张红军道:“周满仓,你说这些怎么能证明这是真实的,有什么证据。”
周满仓哪里知道什么证据,翻来覆去说那几句话:“她是我老婆,孩子都有了,这能作假。”
对这种无赖者只有用无赖手段,胡搅蛮缠谁不会。
张红军道:“你说魏芳是你老婆,我还是说你是看人家魏芳是大学生想赖上人家。企图攀上高枝。”
周满仓也急了:“你这同志怎么瞎说胡扯,你看这孩子都带来了,钢柱快喊妈。”
那个孩子看见这么多人有些害怕,半晌不敢吱声。
张红军也不给那个孩子说话机会道:“什么人都带个孩子,可以到处喊妈,那不是能认许多妈。

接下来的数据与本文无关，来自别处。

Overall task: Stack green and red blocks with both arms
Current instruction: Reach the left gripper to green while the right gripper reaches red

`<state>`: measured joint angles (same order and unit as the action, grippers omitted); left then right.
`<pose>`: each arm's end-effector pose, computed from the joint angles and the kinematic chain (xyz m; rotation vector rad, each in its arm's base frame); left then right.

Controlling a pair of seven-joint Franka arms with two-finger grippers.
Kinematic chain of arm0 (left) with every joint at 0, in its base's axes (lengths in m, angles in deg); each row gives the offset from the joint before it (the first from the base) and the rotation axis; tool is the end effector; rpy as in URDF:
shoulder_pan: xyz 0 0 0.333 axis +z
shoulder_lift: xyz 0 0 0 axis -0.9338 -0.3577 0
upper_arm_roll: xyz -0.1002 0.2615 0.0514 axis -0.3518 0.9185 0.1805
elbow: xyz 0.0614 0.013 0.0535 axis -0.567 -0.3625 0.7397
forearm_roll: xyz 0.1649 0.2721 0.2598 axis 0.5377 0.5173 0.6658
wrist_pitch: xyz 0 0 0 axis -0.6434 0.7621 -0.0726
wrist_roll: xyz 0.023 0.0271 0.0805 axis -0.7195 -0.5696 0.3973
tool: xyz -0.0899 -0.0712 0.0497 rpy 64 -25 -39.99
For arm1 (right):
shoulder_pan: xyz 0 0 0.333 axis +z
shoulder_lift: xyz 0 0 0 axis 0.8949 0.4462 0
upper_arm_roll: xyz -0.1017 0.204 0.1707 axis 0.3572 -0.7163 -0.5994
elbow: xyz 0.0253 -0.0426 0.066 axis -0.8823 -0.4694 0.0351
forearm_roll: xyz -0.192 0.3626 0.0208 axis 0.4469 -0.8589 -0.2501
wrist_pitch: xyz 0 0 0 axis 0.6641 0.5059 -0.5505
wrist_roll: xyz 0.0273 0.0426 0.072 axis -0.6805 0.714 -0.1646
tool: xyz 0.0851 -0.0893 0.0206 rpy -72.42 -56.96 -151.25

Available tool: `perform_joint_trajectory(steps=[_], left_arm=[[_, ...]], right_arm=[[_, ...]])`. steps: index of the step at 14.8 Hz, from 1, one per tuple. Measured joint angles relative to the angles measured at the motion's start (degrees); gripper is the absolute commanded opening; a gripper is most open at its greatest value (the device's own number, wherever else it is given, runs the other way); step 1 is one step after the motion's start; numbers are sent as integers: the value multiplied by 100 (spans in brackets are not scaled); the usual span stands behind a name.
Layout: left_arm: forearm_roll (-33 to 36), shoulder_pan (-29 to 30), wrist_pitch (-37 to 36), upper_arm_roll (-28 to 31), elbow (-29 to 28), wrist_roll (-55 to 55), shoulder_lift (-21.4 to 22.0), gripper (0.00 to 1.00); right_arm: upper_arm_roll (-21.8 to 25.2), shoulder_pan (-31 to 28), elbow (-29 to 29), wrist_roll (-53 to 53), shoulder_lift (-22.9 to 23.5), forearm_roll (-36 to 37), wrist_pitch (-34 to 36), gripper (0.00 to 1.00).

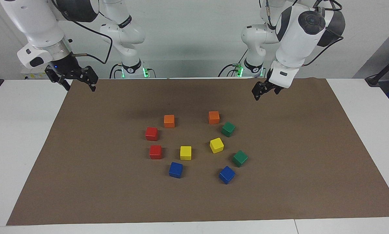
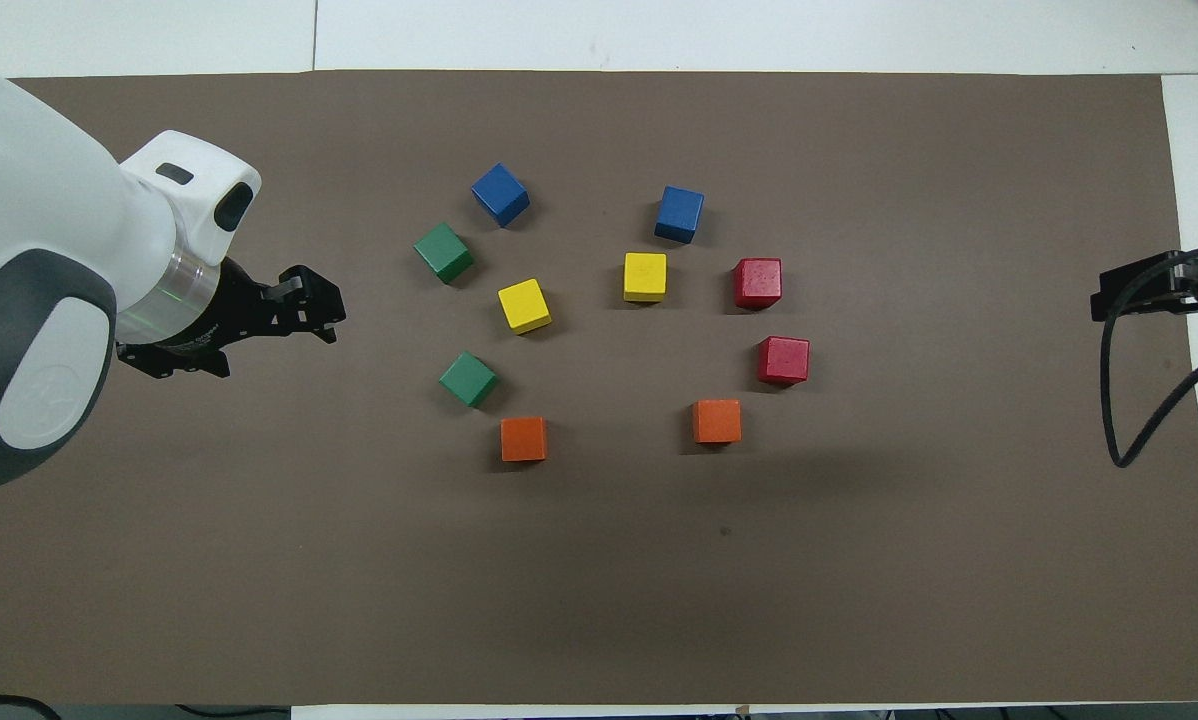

还是说说怎么能证明你们是夫妻,说不出一二三,小心把你送去治安所,给法办了。”
周满仓真的急了,当初结婚也有人让他开证明去领结婚证。
但他老娘一直看不上魏芳,说柔柔弱弱一不能干活,二不好生养。万一生养了有三长二短,岂不是成了二婚头。
拿结婚证不是自己给自己套个笼头。
再说了拿结婚证不产生费用吗?多多少少也得撒一点糖和香烟,听说那张纸还要二毛钱什么工本费。还有听说要照像贴在上面,那照像不要钱吗?
不去领,坚决不能去领。
周满仓让张红军这一番操作,急了满脑门汗。
突然灵光一闪,道:“我能证明,魏芳屁股上有一块胎记。不是亲近人能知道这些吗?”
张红军两世为人,跟无赖不能道理,只有更无赖。也就是用魔法击败魔法。
张红军道:“你这是耍流氓,又不能让魏芳一个女同志,脱下裤子来证明。你这是流氓行为。”
办公室里老师们也听出来了,张红军在与无赖耍无赖。
周满仓急了,没有想到大学里还有比自己更无赖的人,在平时自己可以上去打,可这打好像打不过这个比自己还无赖的无赖。
周满仓索性也耍无赖道:“反正她是我老婆,今天就得跟我回去,孩子不能没有娘。”
张红军心道耍无赖我也会,于是道:“我还认为你是我儿子,听话儿子赶紧回家,不要在这儿丢人。”